**Prompt:** Repeat exactly the lines from the first line of the records through the line containing "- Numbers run", and nothing more.

**Material for this exercise:**
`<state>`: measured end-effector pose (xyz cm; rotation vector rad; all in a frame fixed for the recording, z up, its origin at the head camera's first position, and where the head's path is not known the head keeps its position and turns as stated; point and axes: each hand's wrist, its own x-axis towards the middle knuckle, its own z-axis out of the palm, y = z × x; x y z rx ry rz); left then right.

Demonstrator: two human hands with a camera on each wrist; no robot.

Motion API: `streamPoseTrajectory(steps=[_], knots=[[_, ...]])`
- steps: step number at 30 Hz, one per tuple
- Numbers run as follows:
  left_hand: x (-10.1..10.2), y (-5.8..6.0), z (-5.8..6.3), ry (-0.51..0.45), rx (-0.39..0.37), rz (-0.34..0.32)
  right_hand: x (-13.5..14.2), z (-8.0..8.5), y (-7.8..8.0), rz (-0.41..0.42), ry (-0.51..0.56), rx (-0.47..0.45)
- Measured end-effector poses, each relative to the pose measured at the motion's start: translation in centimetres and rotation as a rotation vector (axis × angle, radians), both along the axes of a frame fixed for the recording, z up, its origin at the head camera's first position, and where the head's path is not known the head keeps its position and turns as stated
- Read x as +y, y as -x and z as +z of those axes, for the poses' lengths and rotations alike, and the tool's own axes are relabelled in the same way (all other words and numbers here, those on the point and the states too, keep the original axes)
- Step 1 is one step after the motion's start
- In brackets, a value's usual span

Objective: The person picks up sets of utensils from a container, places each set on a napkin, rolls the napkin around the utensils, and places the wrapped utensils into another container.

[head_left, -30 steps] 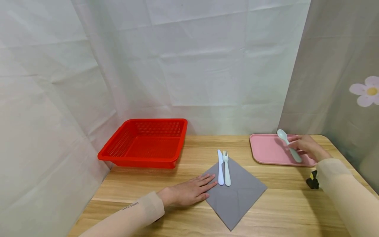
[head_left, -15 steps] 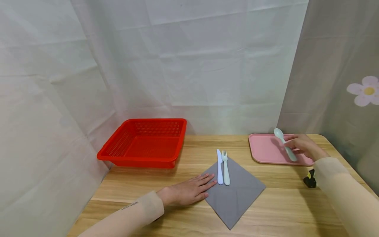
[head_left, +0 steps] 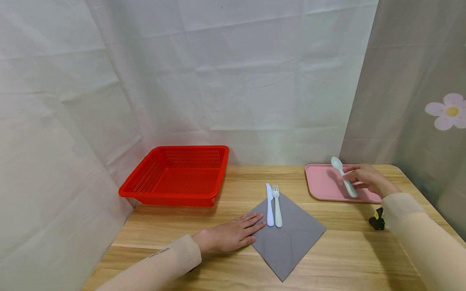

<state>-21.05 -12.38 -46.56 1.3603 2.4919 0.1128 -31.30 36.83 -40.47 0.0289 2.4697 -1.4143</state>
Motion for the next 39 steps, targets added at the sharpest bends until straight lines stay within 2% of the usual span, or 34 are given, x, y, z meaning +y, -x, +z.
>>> streamPoseTrajectory(steps=[11,25,39], knots=[[-0.1,0.1,-0.2,0.005,0.001,-0.002,-1.0,0.1,0.2,0.034,0.032,-0.006],[0.0,-0.1,0.3,0.002,-0.027,0.008,-2.5,0.2,0.0,0.023,0.061,-0.009],[0.0,-0.1,0.4,0.004,-0.019,0.007,-3.3,0.1,0.0,0.064,0.094,-0.021]])
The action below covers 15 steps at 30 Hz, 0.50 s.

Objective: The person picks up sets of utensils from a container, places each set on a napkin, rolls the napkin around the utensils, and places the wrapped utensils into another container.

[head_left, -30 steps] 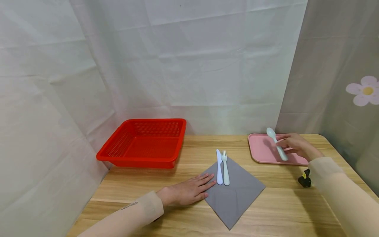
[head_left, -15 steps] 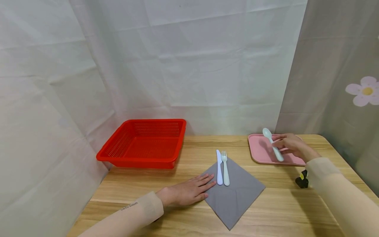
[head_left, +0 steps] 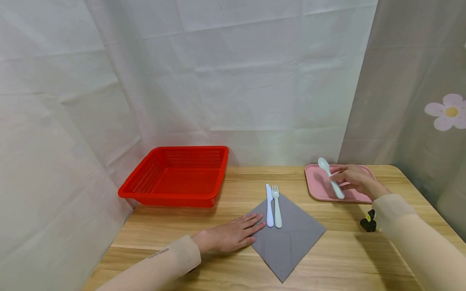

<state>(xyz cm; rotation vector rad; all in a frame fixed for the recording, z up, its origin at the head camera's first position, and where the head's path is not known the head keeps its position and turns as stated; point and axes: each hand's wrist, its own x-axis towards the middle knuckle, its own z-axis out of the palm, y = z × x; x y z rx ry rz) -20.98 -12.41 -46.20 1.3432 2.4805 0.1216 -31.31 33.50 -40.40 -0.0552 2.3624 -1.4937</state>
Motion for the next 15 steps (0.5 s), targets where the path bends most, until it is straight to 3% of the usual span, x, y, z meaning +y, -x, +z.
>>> streamPoseTrajectory(steps=[15], knots=[[0.0,0.1,-0.4,-0.001,0.011,-0.003,-1.6,-0.2,-0.5,0.016,0.059,0.007]])
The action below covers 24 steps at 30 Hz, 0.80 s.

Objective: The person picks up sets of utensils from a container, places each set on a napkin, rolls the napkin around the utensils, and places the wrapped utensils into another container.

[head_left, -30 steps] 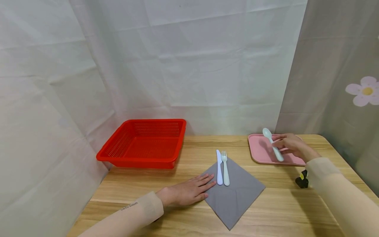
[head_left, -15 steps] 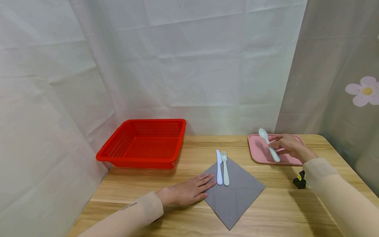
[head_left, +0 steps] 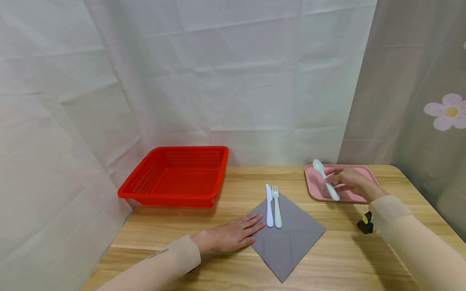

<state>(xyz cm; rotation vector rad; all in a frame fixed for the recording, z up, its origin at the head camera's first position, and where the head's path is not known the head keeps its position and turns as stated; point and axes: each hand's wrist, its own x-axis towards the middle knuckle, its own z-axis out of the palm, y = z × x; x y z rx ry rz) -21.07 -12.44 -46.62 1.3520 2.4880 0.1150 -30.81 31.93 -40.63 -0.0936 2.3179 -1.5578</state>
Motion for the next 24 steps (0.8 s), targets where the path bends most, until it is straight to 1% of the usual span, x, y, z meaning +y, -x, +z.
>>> streamPoseTrajectory(steps=[8,15,17,24], knots=[[0.1,0.0,0.1,-0.003,0.001,-0.002,-0.7,-0.1,-0.1,0.009,0.026,-0.003],[0.1,0.0,0.2,0.000,-0.002,-0.004,-1.1,0.0,-0.2,0.033,0.018,0.004],[0.1,0.0,0.2,0.001,-0.001,-0.005,-1.3,0.0,-0.3,0.027,0.022,-0.001],[0.1,0.0,0.1,-0.003,0.018,-0.014,-2.1,-0.1,-0.5,0.044,0.053,-0.011]])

**Response:**
`<state>`: measured end-effector pose (xyz cm; rotation vector rad; all in a frame fixed for the recording, z up, its origin at the head camera's first position, and where the head's path is not known the head keeps its position and turns as stated; point and axes: each hand's wrist, its own x-axis towards the middle knuckle, its own z-axis out of the palm, y = z × x; x y z rx ry rz); left then right.

Demonstrator: two human hands with a camera on each wrist; no robot.

Motion API: `streamPoseTrajectory(steps=[_], knots=[[_, ...]])`
- steps: step number at 30 Hz, one per tuple
- Numbers run as follows:

This exercise requires no further work.